Task details
Where a picture appears, leave it out, and transcribe all the lines below exactly.

Dataset extract
****************************************

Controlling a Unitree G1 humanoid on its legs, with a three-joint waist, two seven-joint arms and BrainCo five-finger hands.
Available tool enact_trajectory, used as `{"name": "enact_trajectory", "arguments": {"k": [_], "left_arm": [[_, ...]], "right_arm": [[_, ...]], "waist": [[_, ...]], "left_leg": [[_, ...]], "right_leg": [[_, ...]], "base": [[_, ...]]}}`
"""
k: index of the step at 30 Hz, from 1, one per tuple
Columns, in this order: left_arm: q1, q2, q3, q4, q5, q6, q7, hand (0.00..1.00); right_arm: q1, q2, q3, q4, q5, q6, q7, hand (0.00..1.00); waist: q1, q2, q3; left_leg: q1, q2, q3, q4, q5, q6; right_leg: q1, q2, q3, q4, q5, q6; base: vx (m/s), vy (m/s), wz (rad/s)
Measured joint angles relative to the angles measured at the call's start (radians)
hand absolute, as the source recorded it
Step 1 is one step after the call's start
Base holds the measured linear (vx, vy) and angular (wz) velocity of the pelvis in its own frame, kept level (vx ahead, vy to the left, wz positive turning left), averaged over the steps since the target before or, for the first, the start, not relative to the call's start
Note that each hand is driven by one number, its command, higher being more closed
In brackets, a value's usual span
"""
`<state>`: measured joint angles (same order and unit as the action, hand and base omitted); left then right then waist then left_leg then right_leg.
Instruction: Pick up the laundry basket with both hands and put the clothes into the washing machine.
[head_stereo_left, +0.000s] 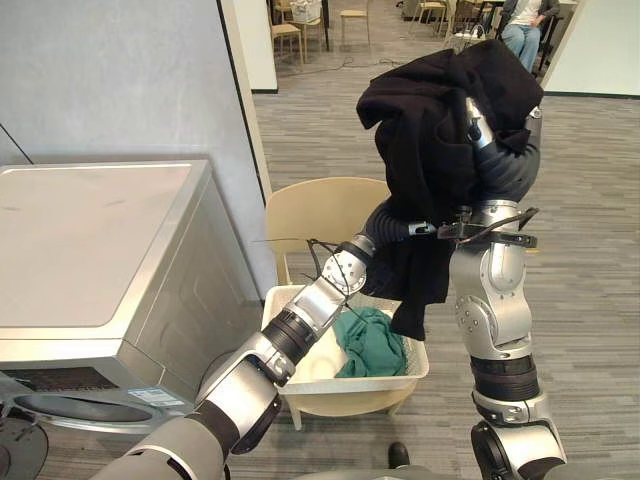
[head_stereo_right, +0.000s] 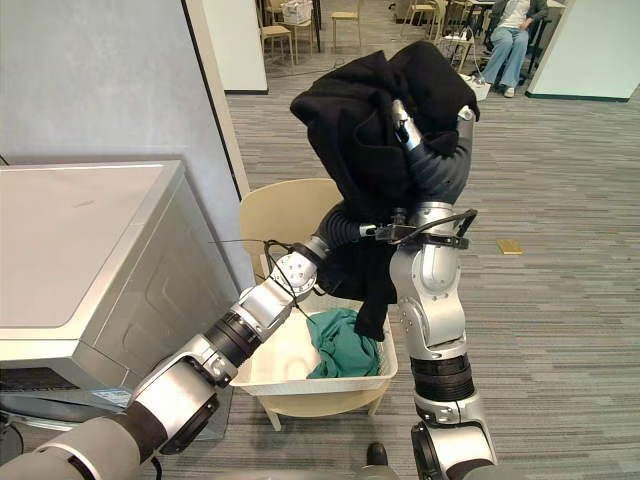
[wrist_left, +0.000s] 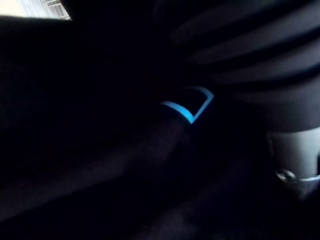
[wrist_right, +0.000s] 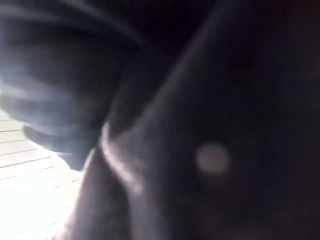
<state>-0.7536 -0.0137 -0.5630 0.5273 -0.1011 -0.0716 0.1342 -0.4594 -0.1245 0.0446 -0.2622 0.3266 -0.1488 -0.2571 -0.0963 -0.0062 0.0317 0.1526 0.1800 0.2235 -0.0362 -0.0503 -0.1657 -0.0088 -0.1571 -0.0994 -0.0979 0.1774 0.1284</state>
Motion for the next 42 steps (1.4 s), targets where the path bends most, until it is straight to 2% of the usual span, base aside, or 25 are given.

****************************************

Written response
Controlling a Unitree G1 humanoid on its legs, with a three-joint waist, two seven-joint arms and BrainCo five-finger hands.
Available tool enact_trajectory, used as `{"name": "enact_trajectory", "arguments": {"k": [_], "left_arm": [[_, ...]], "right_arm": [[_, ...]], "waist": [[_, ...]], "left_leg": [[_, ...]], "right_leg": [[_, ...]], "base": [[_, ...]]}}`
"""
k: index of the step at 30 Hz, from 1, one per tuple
Columns, in this order: left_arm: q1, q2, q3, q4, q5, q6, q7, hand (0.00..1.00); right_arm: q1, q2, q3, q4, q5, q6, q7, hand (0.00..1.00); waist: q1, q2, q3; left_leg: q1, q2, q3, q4, q5, q6; right_leg: q1, q2, q3, q4, q5, q6; base: vx (m/s), vy (m/s), wz (rad/s)
Measured joint angles relative to the angles measured at the call's start (radians)
hand absolute, as the source recorded it
Step 1 is one step after the call's start
Base holds the measured linear (vx, vy) and angular (wz) velocity of the pelvis in its own frame, kept level (vx ahead, vy to the left, wz positive turning left), averaged over the steps since the target before or, for the first, the start, not relative to the call's start
Note that each hand is driven by one number, its command, higher being more closed
In brackets, a value's usual span
"""
`<state>`: measured joint angles (same order and unit as the action, hand and base omitted); left then right then waist then left_leg then right_leg.
Instruction: Pick up the laundry basket with both hands and put the clothes into the washing machine.
[head_stereo_left, +0.000s] 
[head_stereo_right, +0.000s] 
[wrist_left, +0.000s] 
[wrist_right, +0.000s] 
<state>-0.7536 -0.0137 -0.5630 0.5273 -0.1011 -0.0716 0.1342 -0.4594 -0.1245 0.0446 -0.2622 0.3266 -0.1488 -0.2571 -0.0963 -0.0062 0.0317 0.1526 0.1800 0.2235 -0.0362 -0.0503 -0.1657 -0.0088 -0.1571 -0.0994 -0.0979 0.1774 0.1284</state>
Motion for the next 42 steps (1.4 s), targets where the path bends most, until it is straight to 2% of the usual span, base aside, or 25 are given.

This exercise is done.